WASHINGTON (AP) — The private Conference Board reports on U.S. consumer confidence in October. The report will be released at 10 a.m. EDT Tuesday.
ANOTHER DROP: Economists forecast that confidence fell to 75 this month, according to a survey by FactSet. That would be the second straight drop and down from 79.7 in September.
CAUTION GROWS: Americans became more confident in the spring as job gains were healthy and economic growth improved. The Conference Board's measure reached 82.1 in June, the highest in 5 ½ years. That's still below the reading of 90 that is consistent with a healthy economy.
SHUTDOWN HITS CONFIDENCE: Economists expect the 16-day partial government shutdown pushed confidence lower this month. Consumers' confidence is closely watched because their spending accounts for 70 percent of economic activity.

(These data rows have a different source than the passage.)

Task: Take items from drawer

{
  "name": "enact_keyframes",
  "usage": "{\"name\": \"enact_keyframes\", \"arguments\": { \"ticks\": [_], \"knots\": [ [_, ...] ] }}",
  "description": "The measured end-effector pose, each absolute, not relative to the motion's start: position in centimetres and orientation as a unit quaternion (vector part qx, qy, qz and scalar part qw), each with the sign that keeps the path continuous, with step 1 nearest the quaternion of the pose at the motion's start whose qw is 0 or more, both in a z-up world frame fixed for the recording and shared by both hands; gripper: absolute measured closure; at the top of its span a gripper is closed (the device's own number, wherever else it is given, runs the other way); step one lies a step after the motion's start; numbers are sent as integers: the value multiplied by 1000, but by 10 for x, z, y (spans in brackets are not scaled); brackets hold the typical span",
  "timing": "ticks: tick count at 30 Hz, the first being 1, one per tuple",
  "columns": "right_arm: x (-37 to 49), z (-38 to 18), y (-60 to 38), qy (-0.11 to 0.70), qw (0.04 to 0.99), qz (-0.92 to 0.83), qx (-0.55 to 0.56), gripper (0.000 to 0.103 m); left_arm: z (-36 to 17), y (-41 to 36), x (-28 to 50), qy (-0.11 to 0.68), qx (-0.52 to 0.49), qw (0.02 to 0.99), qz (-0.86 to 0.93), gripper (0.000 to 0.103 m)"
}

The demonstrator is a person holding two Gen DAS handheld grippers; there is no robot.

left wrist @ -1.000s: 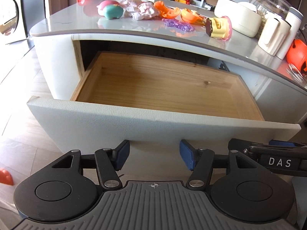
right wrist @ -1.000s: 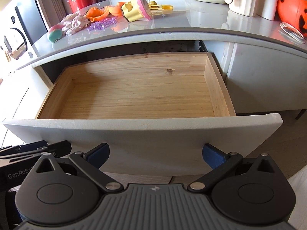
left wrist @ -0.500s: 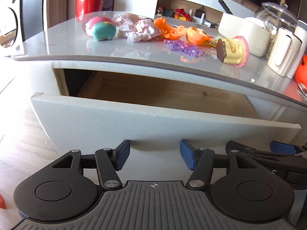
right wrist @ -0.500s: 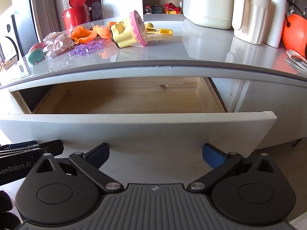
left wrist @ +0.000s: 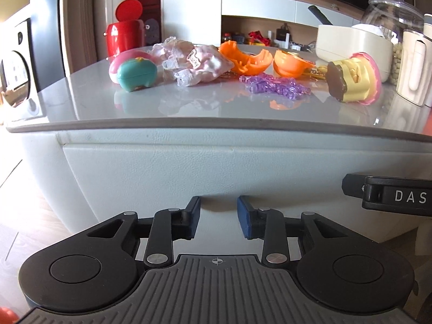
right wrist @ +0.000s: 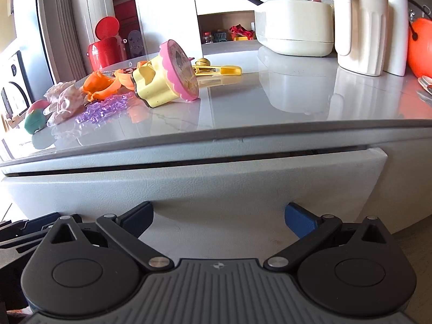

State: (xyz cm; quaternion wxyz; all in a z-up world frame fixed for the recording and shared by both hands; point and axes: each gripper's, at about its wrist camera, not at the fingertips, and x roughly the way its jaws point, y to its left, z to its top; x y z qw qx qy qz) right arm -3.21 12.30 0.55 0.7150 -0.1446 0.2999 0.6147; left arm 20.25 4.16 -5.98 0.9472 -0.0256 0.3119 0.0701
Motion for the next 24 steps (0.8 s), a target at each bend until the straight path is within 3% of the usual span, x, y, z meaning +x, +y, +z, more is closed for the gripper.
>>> {"name": "enact_keyframes", "arguments": {
  "ticks": [7, 11, 15, 24],
  "knots": [
    [-31, 5, 131, 297, 718, 614, -139, 0, -65, 42, 195, 293, -37, 953, 72, 67],
    [-33, 2, 129, 291, 720, 615, -134, 0, -71, 51, 190, 286, -92, 951, 69, 70],
    [-33, 1, 130, 283, 717, 620, -145, 0, -84, 72, 212, 391, -152, 907, 30, 70],
    [-19, 25, 86, 362, 699, 596, -156, 0, -23, 46, 134, 382, -69, 918, 84, 73]
  ]
}}
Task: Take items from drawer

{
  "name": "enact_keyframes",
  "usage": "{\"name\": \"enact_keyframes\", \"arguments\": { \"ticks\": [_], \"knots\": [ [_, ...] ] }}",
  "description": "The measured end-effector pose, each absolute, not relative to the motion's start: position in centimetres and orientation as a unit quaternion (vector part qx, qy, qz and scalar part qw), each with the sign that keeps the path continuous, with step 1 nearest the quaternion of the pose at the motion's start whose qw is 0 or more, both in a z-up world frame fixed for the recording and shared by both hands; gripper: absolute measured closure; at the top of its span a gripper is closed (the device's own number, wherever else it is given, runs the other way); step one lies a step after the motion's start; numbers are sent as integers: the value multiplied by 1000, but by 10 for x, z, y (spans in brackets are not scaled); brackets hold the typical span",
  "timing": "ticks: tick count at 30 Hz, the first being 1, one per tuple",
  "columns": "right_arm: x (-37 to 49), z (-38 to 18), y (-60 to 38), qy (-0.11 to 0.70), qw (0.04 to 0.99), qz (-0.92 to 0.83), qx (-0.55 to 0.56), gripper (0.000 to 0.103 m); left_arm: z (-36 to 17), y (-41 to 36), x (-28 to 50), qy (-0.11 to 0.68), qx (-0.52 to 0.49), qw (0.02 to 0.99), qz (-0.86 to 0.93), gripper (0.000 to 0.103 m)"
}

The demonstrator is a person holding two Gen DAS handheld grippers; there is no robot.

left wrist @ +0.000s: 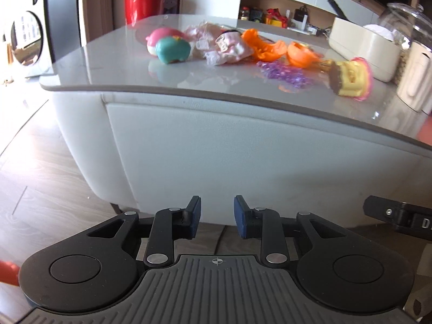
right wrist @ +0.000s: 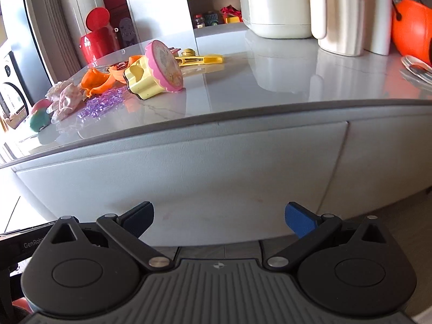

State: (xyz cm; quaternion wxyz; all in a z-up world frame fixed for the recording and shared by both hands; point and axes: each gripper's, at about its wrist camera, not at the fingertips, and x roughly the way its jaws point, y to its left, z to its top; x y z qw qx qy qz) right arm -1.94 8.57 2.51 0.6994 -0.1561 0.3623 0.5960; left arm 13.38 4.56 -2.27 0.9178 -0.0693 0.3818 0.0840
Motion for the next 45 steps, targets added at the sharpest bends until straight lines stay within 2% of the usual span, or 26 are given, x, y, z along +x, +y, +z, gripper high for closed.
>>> {"name": "enact_keyframes", "arguments": {
  "ticks": [4, 7, 12, 17, 45],
  "knots": [
    [-21, 38, 39, 403, 663, 605, -176, 0, 7, 24, 62, 370, -56, 927, 32, 73],
    [-27, 41, -5, 410, 645, 617, -186, 0, 9, 7, 30, 352, -45, 935, 6, 72],
    [-46, 52, -34, 341, 677, 623, -194, 0, 1, -4, 33, 353, -20, 935, 20, 71],
    [-58, 41, -31, 321, 670, 629, -229, 0, -7, -2, 33, 358, -26, 933, 17, 71],
    [-61, 29, -24, 332, 667, 622, -241, 0, -17, -3, 41, 375, -43, 926, 7, 71]
  ]
}}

The shutdown already caused a drop this month in the University of Michigan's measure of consumer sentiment. Americans made more negative references to the federal government's impact on the economy in October than at any time in the 50-year history of the survey, the university said.
Falling confidence can cause Americans to spend less, which would slow the economy, though the relationship isn't automatic.
Slowing job growth is also weighing on consumers' outlook. Employers added an average of just 143,000 jobs a month from July through September. That's down from 182,000 a month in April through June and 207,000 in the first three months of the year.
Still, several factors will likely push confidence higher than it would be otherwise. Gas prices have dropped to a nine-month low, according to Capital Economics. The average national price for a gallon of regular gas was $3.29 on Monday. That's 12 cents lower than a month ago.
Mortgage rates have also fallen this month after reaching a two-year high over the summer. And stock prices reached record levels on Friday, after falling in the first week of October.
Sluggish spending is likely to weigh on economic growth. Most economists predict growth slowed in the July-September quarter to an annual rate of about 1.5 percent to 2 percent, down from a 2.5 percent rate in the April-June quarter. And the shutdown is likely to keep growth at a tepid pace for the final three months of the year.